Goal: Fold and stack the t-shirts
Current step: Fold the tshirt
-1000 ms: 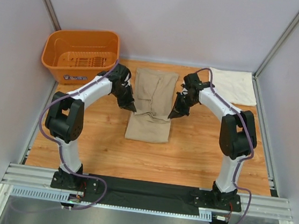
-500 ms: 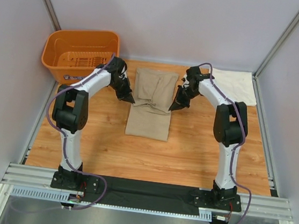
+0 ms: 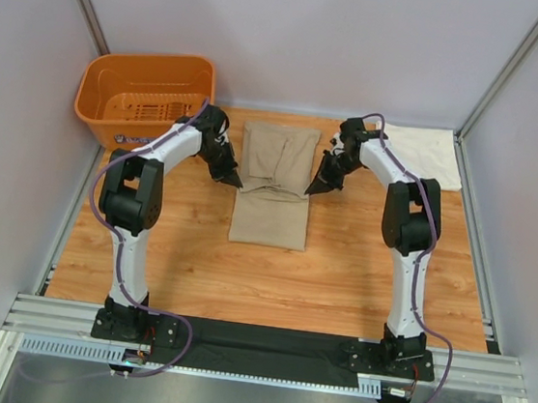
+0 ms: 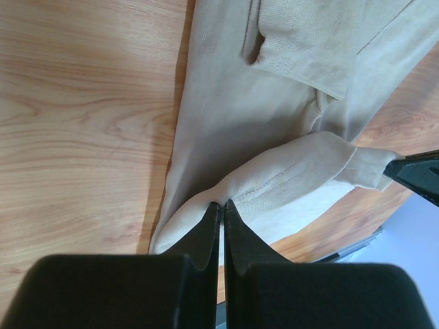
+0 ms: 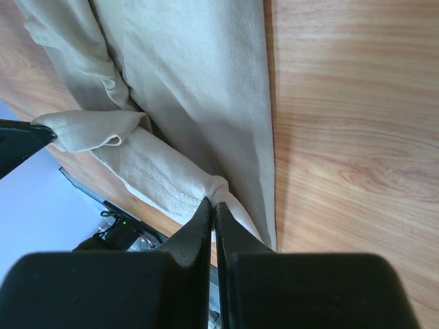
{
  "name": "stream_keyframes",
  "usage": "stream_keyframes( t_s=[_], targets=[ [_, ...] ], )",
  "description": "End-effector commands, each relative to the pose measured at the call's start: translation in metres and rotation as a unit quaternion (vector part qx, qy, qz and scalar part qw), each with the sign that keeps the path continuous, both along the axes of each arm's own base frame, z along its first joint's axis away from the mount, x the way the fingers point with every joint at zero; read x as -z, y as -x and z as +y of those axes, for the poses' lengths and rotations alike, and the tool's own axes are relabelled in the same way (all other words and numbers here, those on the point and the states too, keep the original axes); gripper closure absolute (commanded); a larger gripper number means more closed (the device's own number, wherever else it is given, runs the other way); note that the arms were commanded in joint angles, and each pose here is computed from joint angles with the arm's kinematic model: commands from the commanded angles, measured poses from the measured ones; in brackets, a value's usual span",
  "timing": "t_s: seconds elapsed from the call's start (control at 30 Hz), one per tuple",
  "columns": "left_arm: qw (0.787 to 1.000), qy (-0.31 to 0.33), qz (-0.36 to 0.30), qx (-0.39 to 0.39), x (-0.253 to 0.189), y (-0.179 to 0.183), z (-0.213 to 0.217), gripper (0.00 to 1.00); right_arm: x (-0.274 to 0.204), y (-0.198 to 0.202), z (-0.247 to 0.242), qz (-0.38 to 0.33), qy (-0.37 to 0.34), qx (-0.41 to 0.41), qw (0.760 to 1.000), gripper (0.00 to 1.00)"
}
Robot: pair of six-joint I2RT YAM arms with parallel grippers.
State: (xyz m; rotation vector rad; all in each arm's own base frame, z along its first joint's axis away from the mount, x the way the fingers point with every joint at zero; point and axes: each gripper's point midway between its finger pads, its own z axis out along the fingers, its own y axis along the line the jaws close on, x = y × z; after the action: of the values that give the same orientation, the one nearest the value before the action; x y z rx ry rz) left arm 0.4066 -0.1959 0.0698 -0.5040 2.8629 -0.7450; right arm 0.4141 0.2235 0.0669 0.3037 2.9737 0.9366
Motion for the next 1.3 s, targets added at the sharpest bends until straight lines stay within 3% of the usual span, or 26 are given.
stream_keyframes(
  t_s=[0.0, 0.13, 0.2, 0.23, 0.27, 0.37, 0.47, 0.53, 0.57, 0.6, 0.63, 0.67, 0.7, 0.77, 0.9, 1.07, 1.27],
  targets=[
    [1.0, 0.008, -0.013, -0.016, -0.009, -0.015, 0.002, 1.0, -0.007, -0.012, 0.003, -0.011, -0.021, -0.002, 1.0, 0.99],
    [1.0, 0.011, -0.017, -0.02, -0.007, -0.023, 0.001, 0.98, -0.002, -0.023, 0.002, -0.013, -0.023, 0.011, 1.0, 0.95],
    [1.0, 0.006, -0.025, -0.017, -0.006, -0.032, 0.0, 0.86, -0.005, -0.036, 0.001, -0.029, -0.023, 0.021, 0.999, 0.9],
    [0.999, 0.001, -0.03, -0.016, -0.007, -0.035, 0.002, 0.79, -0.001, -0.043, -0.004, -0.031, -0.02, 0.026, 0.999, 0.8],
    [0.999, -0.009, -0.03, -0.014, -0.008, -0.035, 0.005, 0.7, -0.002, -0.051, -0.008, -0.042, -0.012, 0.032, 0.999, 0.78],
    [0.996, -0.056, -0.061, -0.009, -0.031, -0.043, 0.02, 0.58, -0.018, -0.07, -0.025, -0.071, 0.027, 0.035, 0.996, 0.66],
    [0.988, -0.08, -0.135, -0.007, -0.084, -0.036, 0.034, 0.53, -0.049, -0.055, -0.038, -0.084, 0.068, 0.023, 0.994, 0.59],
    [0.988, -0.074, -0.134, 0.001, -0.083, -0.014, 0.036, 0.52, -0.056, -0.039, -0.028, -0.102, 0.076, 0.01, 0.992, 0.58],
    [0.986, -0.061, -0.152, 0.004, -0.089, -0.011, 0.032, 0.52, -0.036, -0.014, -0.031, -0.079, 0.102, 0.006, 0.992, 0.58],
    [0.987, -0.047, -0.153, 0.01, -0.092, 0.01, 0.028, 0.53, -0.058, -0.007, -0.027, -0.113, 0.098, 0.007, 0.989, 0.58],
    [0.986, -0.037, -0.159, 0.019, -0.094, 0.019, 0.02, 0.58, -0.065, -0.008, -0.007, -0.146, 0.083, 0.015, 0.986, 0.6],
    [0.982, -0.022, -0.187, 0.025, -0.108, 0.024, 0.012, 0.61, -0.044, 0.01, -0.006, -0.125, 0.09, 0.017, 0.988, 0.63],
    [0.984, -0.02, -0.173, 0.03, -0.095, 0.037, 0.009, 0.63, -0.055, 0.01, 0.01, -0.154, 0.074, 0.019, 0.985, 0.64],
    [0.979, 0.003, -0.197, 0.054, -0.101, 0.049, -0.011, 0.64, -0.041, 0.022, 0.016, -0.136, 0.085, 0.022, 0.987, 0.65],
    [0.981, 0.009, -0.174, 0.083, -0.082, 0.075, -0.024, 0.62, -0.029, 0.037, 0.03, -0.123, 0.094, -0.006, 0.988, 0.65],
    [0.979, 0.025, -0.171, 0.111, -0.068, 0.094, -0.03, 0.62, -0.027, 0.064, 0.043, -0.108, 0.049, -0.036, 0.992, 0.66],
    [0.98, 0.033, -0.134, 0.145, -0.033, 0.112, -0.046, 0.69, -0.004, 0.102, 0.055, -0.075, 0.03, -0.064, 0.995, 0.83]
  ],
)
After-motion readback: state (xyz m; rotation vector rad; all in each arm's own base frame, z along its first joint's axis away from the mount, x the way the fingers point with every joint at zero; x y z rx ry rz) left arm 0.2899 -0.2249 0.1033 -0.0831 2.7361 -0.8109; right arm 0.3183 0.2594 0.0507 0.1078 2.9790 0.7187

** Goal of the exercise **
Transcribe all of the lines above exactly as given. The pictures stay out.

** Result of the task **
Goal: Fold and stack the t-shirts
Current step: Fold the tshirt
-1000 ms: 
-500 ms: 
+0 ms: 
+0 ms: 
+0 ms: 
{
  "name": "stream_keyframes",
  "usage": "stream_keyframes( t_s=[_], targets=[ [_, ...] ], )",
  "description": "End-effector commands, each relative to the pose measured at the call's start: translation in metres and rotation as a unit quaternion (vector part qx, qy, qz and scalar part qw), each with the sign that keeps the path continuous, both along the axes of each arm's own base frame, z along its first joint's axis away from the mount, x the way the fingers point with every joint at zero; read x as -z, y as -x and z as +y of those axes, for the poses' lengths and rotations alike, and the tool's own axes are relabelled in the same way (all other words and numbers here, those on the point and the states too, keep the original axes); gripper closure absolute (commanded); a larger gripper number means more closed (the device's own number, wherever else it is given, runs the other way); note that the arms were commanded in joint angles, and each pose here is computed from joint angles with the arm's kinematic model: commands from the commanded angles, measured poses from the measured ones; in brackets, a value's usual span",
  "timing": "t_s: seconds elapsed from the call's start (control at 30 Hz), one per tuple",
  "columns": "left_arm: qw (0.787 to 1.000), qy (-0.31 to 0.33), qz (-0.36 to 0.30), qx (-0.39 to 0.39), x (-0.253 to 0.189), y (-0.179 to 0.183), z (-0.213 to 0.217), gripper (0.00 to 1.00); right_arm: x (-0.274 to 0.204), y (-0.198 to 0.202), z (-0.247 to 0.242), qz (-0.38 to 0.33), qy (-0.37 to 0.34), qx (-0.41 to 0.41), qw (0.760 to 1.000), gripper (0.00 to 1.00)"
}
Robot: pair of six-joint I2RT YAM arms with parallel grippers.
State: (xyz m; rotation vector rad; all in each arm's own base frame, z along its first joint's axis away from the mount, x the way the fingers point with every joint at zero; point and axes: each gripper's point midway between its finger pads, its own z axis out along the fingers, its own y axis along the line the jaws close on, x = y × z; after the action: of the values that give the same orientation, the one nearest the value before the action; x y z rx ry rz) left arm 0.4066 -0.1959 0.0698 -0.5040 2.8629 -0.7450; right arm 0.4141 0.2235 0.0669 0.3037 2.9737 0.9366
Motion for the next 1.3 s, targets added at the sharpest bends until straight lines stay within 3% of the usual span, or 26 are given.
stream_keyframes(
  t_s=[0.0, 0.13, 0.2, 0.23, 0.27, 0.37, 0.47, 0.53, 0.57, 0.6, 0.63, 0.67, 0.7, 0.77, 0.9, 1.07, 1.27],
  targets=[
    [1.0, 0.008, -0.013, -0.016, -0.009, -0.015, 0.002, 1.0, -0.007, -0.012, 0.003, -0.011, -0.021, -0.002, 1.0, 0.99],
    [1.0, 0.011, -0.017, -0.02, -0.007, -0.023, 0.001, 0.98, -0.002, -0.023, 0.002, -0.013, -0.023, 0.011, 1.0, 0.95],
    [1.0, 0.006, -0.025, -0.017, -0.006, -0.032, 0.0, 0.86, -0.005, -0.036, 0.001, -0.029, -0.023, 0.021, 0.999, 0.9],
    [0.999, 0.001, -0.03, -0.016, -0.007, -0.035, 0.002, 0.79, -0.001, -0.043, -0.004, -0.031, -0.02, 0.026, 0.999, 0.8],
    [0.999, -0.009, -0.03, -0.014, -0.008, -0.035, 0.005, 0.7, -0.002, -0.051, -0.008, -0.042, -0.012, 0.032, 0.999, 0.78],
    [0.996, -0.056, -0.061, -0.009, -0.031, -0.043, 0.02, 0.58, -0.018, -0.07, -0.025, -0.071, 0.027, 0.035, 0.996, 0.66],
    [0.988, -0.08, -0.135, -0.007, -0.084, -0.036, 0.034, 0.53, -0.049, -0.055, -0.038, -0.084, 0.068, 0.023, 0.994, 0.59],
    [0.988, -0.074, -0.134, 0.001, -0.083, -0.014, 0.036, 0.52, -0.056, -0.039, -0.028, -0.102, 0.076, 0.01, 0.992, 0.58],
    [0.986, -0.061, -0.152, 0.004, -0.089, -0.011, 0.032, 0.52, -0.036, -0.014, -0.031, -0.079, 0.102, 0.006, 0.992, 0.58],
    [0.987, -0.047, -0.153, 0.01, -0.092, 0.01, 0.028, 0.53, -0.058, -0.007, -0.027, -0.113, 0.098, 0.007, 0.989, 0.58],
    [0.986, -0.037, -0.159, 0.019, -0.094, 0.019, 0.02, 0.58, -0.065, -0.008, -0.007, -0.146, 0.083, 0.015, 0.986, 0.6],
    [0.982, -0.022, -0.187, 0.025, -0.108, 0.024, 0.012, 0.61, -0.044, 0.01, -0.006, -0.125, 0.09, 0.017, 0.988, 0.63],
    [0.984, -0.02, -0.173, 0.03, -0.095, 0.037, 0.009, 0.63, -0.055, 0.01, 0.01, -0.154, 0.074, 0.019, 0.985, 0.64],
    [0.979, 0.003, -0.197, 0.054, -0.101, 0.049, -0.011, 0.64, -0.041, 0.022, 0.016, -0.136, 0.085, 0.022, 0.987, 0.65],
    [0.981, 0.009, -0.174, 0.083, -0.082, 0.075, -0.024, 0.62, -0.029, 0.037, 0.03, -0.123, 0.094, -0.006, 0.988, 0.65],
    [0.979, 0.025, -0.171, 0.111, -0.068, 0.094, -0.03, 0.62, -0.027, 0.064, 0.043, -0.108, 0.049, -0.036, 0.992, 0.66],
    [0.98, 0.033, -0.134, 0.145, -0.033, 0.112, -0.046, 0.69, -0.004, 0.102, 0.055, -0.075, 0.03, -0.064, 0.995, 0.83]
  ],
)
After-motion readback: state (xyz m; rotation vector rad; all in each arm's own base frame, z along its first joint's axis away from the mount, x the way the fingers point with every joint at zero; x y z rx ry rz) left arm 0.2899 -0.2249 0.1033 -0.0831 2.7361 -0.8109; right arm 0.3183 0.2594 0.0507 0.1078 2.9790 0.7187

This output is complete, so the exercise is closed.